Describing the mathematics of jumping between different dimensional spaces
Following a similar introduction but Fan et al. (2024), let’s say we have a set of data \(\mathcal{D}\) that comes from some model within a countably finite set of models \(\{\mathcal{M}_1, \mathcal{M}_2, \mathcal{M}_3, \dots, \mathcal{M}_k, \dots\}\) with \(k \in \mathcal{K}\) being used to indicate which model is currently being investigated and can be thought of as a new variable. Each model then has an \(n_k\)-dimensional set of parameters \(\theta_k \in \mathbb{R}^{n_k}\), where it’s not necessarily true that \(n_k = n_{k'}\).

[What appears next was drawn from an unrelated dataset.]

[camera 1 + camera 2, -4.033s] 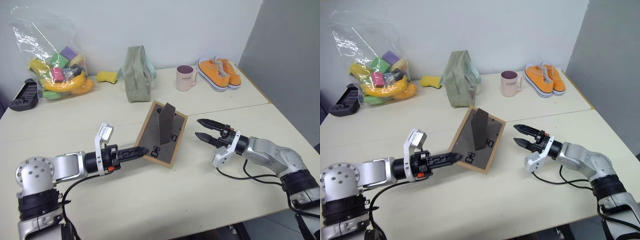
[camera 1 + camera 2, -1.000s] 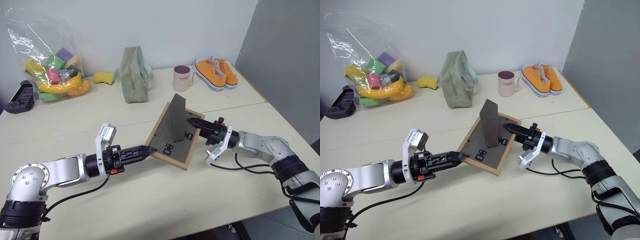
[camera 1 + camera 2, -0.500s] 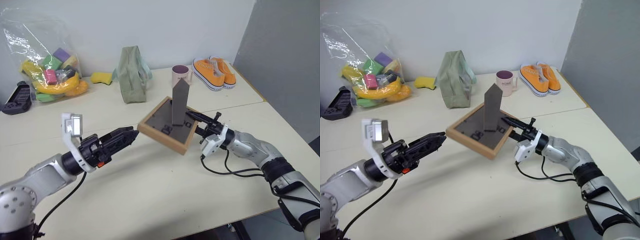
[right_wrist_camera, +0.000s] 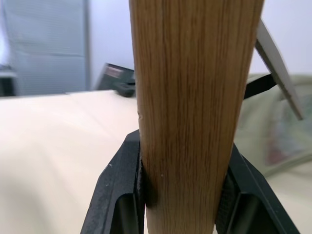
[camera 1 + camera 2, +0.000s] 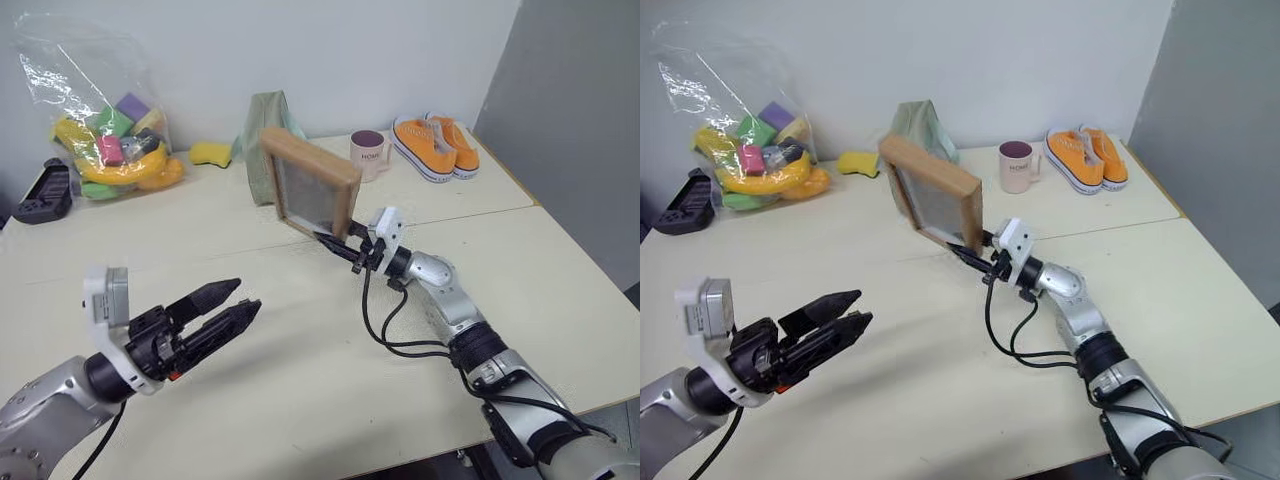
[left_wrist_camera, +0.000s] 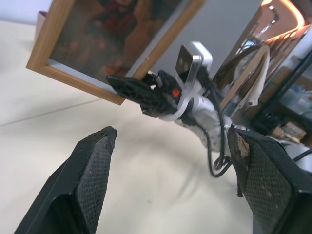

Treating the variable \(k\) as an indicator for the (discrete) model distribution, the probability of a given model \(\mathcal{M}_k\) and it’s set of parameters \(\theta_k\) given the data \(\mathcal{D}\) is,
\[\begin{align} \pi(k, \theta_k \vert \mathcal{D}) = \frac{\mathcal{L}(\mathcal{D}|k, \theta_k) p(\theta_k, k)}{\sum_{k' \in \mathcal{K}} \mathcal{L}(\mathcal{D}|k', \theta_{k'}) p(\theta_{k'}, k')} = \frac{\mathcal{L}(\mathcal{D}|k, \theta_k) p(\theta_k \vert k) p(k)}{\sum_{k' \in \mathcal{K}} \mathcal{L}(\mathcal{D}|k', \theta_{k'}) p(\theta_{k'}\vert k')p(k')}. \end{align}\]Where the second equality is expanding \(p(\theta_k, k)\) to \(p(\theta_k \vert k) p(k)\), which is typically easier to encode. In essence, \(p(\theta_k \vert k)\) is just the prior on the set of parameters for the given model \(\mathcal{M}_k\), and \(p(k)\) is your prior or set of assumptions on which models describe your data apriori.